About this exercise: From the first line of the material below to the line containing "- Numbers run", repeat every line exactly and add nothing.

Recorded information:
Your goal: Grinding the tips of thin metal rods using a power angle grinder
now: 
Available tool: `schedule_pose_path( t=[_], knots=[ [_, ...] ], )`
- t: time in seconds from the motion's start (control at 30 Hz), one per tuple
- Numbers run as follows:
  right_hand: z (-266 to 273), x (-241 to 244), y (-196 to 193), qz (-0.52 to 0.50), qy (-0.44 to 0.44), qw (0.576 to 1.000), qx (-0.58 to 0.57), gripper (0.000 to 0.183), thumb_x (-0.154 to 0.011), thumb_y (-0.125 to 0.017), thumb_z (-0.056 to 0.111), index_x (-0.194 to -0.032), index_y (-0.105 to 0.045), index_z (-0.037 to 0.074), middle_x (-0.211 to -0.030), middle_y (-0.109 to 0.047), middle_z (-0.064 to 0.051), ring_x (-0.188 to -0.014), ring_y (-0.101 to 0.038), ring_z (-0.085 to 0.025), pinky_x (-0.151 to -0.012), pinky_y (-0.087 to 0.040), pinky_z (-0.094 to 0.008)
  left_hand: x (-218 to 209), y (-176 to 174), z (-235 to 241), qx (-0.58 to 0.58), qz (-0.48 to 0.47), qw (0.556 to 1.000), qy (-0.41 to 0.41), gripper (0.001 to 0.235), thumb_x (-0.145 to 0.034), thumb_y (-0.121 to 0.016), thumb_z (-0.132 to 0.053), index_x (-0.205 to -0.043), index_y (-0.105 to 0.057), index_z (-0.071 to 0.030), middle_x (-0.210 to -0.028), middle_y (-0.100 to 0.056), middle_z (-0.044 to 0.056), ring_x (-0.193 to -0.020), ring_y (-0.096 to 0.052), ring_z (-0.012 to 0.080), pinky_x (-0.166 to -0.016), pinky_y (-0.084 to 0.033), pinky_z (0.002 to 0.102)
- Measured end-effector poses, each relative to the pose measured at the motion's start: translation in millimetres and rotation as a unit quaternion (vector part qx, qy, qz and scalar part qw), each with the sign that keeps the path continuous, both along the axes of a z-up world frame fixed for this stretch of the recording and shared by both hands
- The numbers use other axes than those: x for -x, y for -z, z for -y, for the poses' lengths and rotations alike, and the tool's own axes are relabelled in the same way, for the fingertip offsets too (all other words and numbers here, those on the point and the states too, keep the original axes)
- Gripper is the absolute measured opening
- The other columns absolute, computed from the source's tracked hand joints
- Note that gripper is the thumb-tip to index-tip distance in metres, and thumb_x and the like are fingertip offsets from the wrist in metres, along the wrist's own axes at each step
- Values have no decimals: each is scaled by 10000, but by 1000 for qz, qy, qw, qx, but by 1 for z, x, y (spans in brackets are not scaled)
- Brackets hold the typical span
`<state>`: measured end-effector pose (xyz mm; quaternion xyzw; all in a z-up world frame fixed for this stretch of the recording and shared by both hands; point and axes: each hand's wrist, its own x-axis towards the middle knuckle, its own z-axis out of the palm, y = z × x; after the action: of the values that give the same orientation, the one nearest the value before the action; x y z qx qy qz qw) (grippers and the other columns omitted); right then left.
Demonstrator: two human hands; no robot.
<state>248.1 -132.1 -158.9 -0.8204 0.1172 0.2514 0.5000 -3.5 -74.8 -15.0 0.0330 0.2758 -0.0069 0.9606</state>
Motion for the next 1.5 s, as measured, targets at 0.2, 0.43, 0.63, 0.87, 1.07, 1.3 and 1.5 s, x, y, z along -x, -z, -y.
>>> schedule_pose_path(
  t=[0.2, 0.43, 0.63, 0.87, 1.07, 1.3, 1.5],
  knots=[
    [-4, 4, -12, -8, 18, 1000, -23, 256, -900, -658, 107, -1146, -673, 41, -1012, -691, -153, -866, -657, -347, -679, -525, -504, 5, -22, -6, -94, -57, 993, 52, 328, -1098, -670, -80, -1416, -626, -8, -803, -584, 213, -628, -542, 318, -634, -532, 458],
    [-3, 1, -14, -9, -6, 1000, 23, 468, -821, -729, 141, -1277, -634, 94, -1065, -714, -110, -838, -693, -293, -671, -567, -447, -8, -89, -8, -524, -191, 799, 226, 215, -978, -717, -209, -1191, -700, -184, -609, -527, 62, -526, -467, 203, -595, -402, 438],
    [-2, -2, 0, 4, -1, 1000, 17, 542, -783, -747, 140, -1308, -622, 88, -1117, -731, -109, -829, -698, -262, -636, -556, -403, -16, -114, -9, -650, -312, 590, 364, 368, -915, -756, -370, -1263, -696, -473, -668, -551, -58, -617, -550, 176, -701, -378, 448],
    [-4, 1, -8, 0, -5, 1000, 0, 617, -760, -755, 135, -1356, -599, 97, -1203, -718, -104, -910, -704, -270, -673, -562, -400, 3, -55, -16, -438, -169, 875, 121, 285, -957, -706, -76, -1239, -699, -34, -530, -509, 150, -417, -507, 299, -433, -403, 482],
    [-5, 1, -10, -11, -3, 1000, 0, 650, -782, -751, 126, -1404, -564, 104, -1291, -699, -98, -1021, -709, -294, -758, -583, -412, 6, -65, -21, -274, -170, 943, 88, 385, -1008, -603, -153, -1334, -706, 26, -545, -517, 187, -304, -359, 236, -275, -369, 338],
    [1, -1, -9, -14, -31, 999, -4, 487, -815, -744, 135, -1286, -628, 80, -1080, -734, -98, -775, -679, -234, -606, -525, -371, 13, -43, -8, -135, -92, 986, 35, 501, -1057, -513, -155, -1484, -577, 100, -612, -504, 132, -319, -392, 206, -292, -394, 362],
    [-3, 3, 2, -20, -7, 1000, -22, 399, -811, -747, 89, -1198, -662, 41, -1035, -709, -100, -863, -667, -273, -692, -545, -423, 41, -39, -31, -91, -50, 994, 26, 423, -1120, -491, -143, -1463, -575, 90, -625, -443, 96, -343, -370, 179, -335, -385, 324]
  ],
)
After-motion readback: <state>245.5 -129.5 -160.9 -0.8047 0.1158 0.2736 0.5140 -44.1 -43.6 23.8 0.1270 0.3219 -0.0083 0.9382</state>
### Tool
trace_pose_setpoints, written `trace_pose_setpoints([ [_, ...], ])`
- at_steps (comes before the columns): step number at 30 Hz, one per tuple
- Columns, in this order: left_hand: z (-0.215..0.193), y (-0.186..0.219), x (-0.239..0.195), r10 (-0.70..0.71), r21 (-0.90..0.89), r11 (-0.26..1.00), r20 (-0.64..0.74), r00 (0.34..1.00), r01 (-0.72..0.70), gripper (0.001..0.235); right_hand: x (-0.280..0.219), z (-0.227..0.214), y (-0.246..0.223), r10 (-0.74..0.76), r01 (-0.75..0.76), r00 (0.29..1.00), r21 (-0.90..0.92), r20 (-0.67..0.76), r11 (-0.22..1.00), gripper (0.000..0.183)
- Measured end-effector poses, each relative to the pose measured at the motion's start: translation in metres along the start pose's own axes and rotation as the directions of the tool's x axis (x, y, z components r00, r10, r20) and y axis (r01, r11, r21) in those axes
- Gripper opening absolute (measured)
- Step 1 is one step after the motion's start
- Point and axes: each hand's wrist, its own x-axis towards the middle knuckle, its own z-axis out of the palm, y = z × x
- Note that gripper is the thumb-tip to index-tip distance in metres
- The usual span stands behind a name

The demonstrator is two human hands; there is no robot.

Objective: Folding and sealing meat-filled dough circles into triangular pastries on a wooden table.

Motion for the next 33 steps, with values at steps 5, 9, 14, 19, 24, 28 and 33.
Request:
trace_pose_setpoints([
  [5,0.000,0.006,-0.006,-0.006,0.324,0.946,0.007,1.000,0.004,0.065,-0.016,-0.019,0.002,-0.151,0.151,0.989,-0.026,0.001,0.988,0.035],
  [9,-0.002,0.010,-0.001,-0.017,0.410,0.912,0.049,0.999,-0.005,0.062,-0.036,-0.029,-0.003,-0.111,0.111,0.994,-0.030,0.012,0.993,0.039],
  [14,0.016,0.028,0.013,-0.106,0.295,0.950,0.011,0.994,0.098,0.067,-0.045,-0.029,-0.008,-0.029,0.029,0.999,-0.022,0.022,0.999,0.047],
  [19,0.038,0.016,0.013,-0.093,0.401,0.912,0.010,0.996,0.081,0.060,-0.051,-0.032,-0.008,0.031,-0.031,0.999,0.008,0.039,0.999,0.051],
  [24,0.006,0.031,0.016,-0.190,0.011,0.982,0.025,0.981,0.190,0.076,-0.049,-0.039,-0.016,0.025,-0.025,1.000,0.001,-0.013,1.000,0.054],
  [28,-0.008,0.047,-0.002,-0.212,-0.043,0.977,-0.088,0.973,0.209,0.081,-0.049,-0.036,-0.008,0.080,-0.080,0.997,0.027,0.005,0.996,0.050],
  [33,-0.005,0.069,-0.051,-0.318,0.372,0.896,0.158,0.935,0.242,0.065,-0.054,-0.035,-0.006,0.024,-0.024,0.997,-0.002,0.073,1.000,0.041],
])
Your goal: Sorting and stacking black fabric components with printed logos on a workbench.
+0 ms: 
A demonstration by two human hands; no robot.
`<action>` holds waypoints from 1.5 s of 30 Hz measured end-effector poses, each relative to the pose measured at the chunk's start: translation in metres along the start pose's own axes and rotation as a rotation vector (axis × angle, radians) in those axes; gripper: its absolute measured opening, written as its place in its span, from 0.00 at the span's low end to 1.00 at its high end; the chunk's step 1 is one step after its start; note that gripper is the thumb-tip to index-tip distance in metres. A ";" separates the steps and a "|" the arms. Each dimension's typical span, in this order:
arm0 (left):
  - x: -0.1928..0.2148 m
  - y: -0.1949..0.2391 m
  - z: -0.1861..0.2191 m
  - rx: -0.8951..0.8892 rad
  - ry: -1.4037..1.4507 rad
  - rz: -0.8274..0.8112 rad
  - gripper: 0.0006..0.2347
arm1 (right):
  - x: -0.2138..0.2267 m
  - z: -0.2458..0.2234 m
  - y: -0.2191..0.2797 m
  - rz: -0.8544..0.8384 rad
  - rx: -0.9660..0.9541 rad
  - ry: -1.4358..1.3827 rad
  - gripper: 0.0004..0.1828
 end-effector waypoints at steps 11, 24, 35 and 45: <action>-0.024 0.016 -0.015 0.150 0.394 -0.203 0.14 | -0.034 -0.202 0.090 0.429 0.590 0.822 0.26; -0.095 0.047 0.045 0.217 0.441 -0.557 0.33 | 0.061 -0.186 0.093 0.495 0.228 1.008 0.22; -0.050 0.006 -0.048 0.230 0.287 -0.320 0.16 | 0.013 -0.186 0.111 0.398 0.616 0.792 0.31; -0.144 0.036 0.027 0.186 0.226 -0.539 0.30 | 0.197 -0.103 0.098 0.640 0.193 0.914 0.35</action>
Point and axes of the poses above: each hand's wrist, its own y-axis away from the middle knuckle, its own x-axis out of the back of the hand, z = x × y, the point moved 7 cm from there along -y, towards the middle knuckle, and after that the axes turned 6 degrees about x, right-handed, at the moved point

Response area:
Your goal: Grinding the tips of thin metal rods using a power angle grinder
now: 
Available tool: `schedule_pose_path( t=[_], knots=[ [_, ...] ], )`
- t: time in seconds from the motion's start (control at 30 Hz), one per tuple
- Numbers run as follows:

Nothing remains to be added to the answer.